Saat akan baru berangkat menuju tempat penyerahan hadiah handphone Adit bergetar, ada telepon masuk dari nomor orangtua Andini. Adit bertanya-tanya dalam benaknya, tumben-tumeben sekali orangtua Andini menelepon dia.
“hallo, Assalamualaikum tante” salam Adit
“walaikum salam nak Adit, nak Adit sedang apa? Tante ingin mengabarkan ke nak Adit, kalau Andini mengalami kecelakaan dansekarang sedang dirawat di rumah sakit Syahid.” Tante Linda menjelaskan
“innalillahi.. baik tante saya akan langsung menuju kesana.” Adit langsung menghidupkan motornya dan bergegas ke rumah sakit dan melupakan acara penyerahan hadiah.

***

Adit tiba dirumah sakit dan langsung masuk ke dalam kamar perawatan, ia tampak sangat cemas melihat keadaan Andini yang belum sadarkan diri. Lantas ia menunggui Andini hingga ia sadarkan diri.

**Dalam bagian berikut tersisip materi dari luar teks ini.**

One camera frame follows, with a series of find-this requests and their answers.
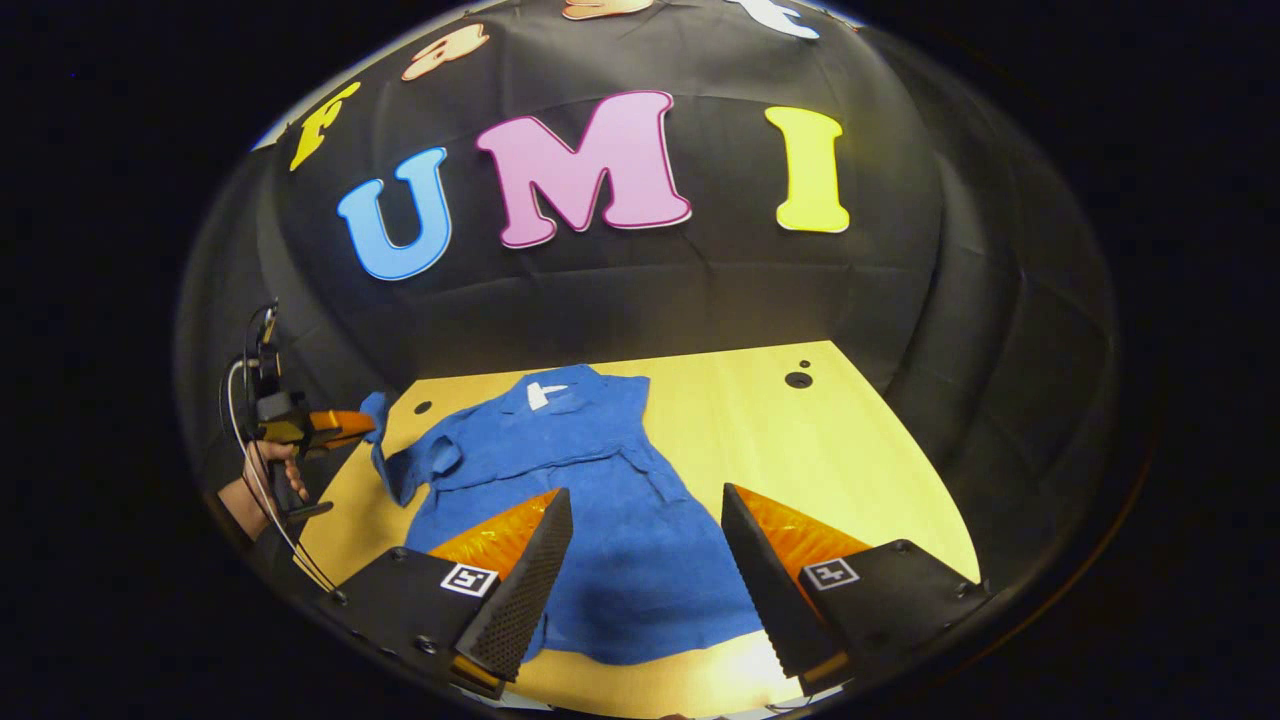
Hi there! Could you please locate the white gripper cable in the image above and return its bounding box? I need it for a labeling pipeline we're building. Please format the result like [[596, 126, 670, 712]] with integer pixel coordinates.
[[220, 300, 339, 593]]

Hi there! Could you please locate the black backdrop cloth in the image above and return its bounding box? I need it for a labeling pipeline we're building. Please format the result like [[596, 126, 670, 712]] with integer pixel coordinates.
[[175, 0, 1121, 561]]

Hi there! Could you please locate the blue button shirt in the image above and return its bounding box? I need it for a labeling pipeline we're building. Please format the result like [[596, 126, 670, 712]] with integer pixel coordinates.
[[360, 363, 766, 668]]

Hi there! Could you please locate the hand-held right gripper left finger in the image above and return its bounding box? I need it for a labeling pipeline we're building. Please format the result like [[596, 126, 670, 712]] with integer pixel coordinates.
[[315, 487, 576, 701]]

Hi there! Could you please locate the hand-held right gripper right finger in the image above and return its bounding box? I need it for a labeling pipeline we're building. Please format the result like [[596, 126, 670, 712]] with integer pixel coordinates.
[[720, 483, 993, 698]]

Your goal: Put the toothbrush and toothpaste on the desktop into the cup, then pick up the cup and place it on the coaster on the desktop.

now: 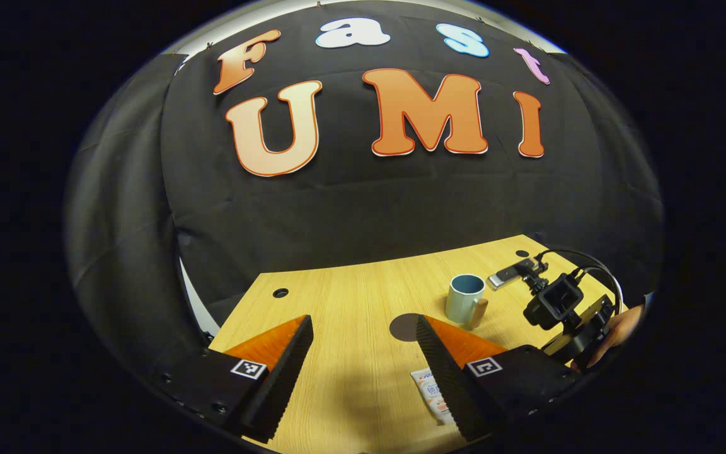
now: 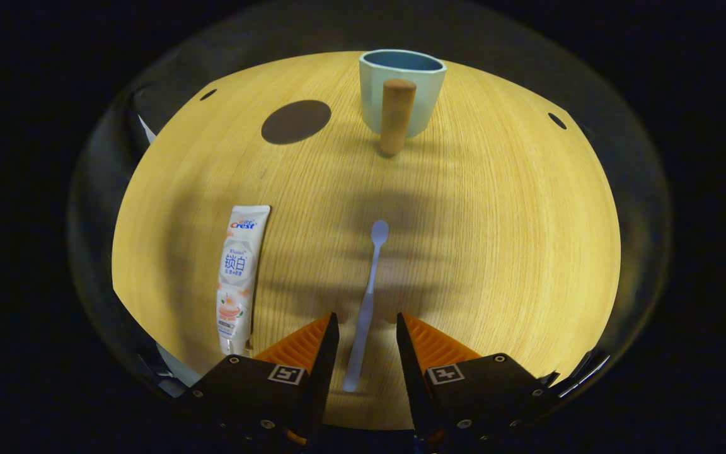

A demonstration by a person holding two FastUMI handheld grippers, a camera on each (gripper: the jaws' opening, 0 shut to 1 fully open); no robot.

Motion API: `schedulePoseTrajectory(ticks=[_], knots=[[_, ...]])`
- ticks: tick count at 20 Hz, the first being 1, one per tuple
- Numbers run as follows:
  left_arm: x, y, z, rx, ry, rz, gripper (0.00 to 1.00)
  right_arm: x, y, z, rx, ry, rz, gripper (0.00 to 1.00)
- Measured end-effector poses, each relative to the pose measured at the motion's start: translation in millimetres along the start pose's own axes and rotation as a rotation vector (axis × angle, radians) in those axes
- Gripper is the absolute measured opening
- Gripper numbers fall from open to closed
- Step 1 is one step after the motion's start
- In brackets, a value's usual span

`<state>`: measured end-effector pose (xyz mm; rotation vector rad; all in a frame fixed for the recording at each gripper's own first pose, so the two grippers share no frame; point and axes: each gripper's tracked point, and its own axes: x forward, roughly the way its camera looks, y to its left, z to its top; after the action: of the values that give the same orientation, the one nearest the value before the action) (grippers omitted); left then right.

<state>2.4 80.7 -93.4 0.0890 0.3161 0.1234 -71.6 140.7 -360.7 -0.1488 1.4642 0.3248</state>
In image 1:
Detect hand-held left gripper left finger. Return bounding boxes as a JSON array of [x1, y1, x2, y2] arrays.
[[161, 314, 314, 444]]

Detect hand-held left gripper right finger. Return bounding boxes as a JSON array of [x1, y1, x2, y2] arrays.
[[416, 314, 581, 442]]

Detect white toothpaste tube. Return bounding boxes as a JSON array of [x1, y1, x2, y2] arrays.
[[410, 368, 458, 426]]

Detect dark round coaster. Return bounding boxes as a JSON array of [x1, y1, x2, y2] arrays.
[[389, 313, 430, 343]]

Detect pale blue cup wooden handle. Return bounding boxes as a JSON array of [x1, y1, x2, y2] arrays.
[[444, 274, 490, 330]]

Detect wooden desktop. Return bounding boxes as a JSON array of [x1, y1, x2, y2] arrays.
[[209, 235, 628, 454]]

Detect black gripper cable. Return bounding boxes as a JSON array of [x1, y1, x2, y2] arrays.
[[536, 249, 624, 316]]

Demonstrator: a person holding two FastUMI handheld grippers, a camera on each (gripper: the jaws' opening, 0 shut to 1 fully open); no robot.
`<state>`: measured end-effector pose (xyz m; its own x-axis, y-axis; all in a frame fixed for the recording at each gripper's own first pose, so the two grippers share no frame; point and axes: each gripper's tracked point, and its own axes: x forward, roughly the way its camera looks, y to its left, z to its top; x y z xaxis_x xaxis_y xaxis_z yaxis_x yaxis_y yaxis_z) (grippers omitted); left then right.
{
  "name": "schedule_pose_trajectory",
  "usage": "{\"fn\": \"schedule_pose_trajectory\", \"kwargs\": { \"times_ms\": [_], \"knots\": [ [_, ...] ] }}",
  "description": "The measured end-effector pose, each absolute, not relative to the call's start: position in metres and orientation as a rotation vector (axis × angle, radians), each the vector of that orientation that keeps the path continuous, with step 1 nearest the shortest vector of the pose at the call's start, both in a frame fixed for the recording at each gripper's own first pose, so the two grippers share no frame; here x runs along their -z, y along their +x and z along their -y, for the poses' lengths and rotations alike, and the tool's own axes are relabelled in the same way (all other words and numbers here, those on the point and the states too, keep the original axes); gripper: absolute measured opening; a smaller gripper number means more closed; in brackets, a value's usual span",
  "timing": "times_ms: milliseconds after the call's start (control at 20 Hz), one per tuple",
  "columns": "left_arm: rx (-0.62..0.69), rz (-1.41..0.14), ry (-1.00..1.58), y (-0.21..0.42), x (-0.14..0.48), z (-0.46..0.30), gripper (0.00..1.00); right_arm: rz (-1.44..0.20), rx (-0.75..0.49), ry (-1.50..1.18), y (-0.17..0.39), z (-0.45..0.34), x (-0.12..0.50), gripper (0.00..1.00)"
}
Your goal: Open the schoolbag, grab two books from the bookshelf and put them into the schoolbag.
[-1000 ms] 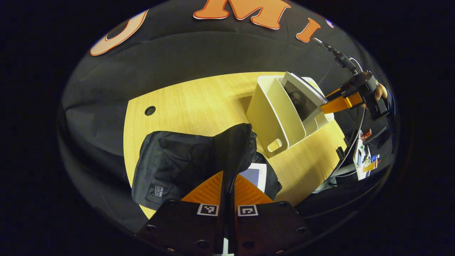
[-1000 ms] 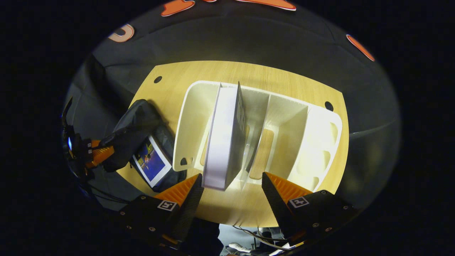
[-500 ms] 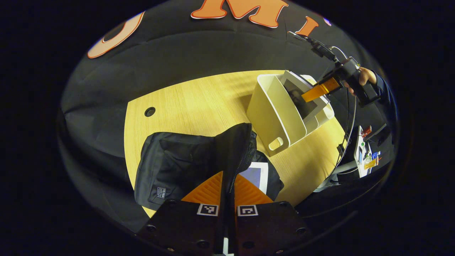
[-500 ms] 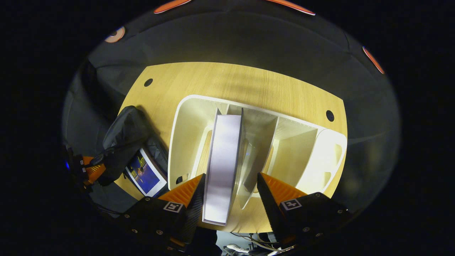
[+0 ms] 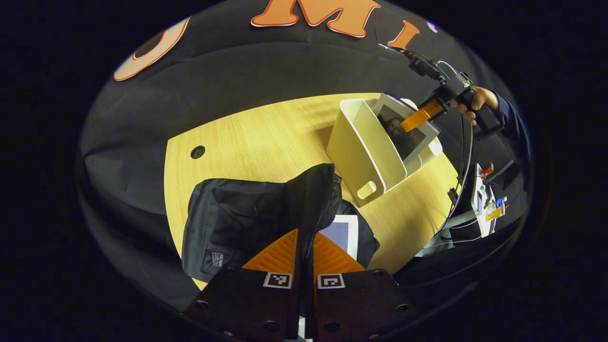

Lalu..Andini m membuka matanya dan melihat Adit yang duduk disampingnya menunggui dirinya.
“Aa..Adit.. kamu ngapain disini?” ucap Andini yang baru sadarkan diri. “bukannya hari ini adalah hari penyerahan piala lomba ya? Lalu kamu ngapa...” Adit lantas menghentikan racauan Andini dengan jari telunjuknya.
“aku khawatir sama kondisi kamu Din, aku takut..aku takut kehilangan pelangi ku.” Tersirat sebuat kesedihan dalam ucapan Adit.
“maksudnya?” Andini yang baru sadarkan diri masih bingung dengan keadaan yang dialaminya saat ini
“ya, kamu adalah pelangi. Kamu adalah pelangiku. Kamu yang lebih penting dari piala itu, sebab kamu adalah pelangi di kala senjaku.”